Between the line containing "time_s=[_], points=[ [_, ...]" and the line containing "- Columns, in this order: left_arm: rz" lies a run of lines; give that run again exactly, with both of those lines, and nothing else from the entries below.
== Data for review ==
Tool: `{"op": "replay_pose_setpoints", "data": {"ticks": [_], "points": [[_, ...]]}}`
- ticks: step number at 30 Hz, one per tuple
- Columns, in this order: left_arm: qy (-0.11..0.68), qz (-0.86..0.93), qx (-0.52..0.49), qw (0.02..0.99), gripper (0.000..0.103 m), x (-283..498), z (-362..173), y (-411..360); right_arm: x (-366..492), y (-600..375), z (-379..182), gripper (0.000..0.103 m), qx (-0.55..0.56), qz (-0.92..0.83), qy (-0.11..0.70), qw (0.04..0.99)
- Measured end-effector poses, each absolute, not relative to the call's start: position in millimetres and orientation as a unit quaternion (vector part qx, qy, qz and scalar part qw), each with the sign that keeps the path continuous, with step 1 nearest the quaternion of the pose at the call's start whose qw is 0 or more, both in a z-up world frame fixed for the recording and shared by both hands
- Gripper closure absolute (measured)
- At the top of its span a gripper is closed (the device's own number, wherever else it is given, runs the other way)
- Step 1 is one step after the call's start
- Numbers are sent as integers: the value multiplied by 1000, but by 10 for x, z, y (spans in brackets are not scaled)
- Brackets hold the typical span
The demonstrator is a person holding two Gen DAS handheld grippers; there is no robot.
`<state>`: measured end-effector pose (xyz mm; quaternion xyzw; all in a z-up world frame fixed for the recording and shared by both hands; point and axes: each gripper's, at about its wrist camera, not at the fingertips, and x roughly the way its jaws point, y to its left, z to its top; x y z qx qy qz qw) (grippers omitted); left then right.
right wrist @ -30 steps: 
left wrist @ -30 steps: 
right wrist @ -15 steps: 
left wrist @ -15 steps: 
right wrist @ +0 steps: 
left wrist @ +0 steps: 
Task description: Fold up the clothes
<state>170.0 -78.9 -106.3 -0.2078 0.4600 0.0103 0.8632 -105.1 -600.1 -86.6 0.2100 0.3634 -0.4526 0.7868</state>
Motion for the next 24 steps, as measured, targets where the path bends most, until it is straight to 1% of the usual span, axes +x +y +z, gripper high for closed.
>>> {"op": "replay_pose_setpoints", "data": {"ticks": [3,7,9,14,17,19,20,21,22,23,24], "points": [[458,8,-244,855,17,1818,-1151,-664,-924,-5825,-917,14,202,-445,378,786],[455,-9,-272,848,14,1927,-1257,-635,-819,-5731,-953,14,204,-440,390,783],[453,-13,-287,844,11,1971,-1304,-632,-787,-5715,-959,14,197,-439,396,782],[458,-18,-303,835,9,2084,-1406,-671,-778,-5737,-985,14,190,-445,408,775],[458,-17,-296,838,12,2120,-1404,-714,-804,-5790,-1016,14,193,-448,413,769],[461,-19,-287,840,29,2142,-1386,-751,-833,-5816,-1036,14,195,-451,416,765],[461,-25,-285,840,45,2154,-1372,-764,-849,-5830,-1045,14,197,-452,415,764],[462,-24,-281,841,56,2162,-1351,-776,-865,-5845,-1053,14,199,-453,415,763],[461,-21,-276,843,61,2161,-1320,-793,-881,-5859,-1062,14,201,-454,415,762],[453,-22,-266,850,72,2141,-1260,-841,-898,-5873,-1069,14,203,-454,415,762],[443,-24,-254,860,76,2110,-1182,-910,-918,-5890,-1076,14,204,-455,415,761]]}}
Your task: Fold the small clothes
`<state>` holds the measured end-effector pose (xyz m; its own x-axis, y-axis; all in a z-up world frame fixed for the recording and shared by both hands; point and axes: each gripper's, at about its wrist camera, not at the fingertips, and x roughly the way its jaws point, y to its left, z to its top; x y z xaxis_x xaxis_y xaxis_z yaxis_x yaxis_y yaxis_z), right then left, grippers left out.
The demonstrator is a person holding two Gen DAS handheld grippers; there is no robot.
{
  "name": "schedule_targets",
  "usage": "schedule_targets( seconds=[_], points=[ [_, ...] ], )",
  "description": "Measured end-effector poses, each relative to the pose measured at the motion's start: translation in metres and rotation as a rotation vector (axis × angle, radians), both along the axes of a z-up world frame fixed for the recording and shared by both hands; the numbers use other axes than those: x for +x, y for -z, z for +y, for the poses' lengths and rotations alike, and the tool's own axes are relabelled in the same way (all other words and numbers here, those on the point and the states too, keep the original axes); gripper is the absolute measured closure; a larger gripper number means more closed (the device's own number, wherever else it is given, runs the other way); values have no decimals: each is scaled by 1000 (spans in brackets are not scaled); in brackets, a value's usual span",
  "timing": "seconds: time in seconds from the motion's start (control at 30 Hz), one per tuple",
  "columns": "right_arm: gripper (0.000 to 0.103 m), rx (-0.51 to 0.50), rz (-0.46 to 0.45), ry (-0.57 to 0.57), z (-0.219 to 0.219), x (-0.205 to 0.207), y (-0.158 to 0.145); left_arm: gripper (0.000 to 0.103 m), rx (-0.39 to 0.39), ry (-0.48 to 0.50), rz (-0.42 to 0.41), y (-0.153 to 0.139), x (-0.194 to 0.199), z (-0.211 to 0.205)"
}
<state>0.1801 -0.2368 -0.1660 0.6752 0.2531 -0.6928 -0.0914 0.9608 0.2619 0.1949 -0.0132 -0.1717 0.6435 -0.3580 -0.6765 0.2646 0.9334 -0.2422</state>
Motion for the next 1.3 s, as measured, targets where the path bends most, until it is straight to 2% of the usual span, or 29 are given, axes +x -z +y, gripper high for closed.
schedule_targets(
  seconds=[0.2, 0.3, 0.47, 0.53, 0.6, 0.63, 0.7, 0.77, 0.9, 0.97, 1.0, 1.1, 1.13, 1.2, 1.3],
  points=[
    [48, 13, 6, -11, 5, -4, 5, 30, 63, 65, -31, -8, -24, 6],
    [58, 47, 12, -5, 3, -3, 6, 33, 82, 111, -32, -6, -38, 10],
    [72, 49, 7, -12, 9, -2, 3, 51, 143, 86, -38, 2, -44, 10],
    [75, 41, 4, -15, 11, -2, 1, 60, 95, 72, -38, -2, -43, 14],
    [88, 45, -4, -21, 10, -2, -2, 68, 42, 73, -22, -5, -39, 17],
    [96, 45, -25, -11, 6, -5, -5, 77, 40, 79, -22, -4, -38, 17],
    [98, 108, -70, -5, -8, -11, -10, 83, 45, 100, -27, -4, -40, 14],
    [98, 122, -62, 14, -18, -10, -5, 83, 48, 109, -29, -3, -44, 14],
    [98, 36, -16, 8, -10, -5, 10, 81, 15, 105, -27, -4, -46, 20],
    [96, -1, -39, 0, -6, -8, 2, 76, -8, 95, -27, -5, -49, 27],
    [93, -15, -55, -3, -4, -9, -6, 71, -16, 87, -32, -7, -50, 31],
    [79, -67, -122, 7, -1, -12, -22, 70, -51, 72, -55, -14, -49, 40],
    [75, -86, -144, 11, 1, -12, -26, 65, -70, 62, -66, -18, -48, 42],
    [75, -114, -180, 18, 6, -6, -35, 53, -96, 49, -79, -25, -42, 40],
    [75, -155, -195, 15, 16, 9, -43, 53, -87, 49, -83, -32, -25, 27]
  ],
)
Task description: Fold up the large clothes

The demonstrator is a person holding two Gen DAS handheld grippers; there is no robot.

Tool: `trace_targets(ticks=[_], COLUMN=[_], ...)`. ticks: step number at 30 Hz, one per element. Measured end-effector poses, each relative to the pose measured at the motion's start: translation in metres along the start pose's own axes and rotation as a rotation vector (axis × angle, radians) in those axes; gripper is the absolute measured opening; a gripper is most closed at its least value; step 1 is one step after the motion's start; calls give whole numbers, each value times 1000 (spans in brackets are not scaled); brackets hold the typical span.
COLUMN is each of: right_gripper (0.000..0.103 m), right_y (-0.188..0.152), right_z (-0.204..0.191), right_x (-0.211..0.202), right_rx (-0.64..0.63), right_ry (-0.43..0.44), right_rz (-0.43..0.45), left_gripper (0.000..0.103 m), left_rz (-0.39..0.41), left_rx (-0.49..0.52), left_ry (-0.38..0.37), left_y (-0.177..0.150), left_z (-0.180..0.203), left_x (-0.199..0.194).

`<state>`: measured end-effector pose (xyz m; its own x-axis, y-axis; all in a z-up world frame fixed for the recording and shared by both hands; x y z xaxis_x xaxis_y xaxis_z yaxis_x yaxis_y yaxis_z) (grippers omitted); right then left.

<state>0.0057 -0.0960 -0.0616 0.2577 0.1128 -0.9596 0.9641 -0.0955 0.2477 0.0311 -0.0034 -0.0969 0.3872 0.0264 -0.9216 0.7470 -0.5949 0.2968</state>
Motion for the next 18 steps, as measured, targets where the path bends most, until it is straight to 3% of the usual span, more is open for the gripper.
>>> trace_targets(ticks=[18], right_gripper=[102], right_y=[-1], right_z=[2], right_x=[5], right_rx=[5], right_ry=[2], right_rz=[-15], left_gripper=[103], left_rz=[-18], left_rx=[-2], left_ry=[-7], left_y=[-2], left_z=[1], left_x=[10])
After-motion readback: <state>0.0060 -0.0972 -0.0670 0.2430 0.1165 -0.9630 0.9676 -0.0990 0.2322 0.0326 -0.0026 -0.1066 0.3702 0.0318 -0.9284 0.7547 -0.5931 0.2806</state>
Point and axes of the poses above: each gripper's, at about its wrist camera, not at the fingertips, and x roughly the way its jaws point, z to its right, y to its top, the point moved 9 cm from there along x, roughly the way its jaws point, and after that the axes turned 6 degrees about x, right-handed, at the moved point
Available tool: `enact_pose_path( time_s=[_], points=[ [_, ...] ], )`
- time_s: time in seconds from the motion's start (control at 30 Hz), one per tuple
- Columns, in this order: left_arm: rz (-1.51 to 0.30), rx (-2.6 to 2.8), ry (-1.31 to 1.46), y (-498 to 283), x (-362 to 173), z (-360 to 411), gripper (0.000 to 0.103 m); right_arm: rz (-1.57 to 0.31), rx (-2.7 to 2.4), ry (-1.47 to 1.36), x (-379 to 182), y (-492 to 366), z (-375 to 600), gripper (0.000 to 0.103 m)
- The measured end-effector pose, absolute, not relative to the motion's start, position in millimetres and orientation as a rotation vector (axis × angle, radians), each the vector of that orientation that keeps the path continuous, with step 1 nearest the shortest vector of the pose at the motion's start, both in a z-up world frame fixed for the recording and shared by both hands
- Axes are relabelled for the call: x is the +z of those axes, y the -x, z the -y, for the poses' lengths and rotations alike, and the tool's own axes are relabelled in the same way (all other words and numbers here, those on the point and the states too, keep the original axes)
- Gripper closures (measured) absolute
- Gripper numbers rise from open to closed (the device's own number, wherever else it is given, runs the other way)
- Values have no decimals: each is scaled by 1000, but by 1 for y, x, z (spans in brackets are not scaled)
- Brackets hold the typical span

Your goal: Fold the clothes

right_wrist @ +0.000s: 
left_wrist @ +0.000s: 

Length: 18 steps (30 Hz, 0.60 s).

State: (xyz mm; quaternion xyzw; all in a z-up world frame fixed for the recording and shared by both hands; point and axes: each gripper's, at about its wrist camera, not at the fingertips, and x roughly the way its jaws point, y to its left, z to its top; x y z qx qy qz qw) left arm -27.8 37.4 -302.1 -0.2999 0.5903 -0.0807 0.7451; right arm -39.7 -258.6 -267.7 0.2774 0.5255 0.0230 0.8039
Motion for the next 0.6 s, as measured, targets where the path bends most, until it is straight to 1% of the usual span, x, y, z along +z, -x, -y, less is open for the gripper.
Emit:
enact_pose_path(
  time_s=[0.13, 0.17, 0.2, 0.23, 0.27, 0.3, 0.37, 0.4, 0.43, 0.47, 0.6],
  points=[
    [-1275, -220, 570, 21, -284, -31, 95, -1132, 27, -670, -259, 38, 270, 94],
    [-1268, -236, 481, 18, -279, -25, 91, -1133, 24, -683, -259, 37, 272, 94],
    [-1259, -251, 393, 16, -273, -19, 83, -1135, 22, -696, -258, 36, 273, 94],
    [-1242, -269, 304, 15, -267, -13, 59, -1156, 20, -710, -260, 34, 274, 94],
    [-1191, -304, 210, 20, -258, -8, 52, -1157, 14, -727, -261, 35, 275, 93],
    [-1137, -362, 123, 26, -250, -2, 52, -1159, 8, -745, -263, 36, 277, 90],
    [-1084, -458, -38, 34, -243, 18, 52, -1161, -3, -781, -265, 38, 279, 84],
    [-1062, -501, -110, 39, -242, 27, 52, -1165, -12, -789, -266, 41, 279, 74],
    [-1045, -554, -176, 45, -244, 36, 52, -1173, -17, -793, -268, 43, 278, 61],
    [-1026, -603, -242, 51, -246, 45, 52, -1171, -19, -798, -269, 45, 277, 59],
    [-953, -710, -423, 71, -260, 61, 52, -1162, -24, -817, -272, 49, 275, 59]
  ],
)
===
## Final answer
Available tool: `enact_pose_path( time_s=[_], points=[ [_, ...] ], )`
- time_s: time in seconds from the motion's start (control at 30 Hz), one per tuple
- Columns, in this order: left_arm: rz (-1.51 to 0.30), rx (-2.6 to 2.8), ry (-1.31 to 1.46), y (-498 to 283), x (-362 to 173), z (-360 to 411), gripper (0.000 to 0.103 m); right_arm: rz (-1.57 to 0.31), rx (-2.7 to 2.4), ry (-1.47 to 1.36), x (-379 to 182), y (-492 to 366), z (-375 to 600), gripper (0.000 to 0.103 m)

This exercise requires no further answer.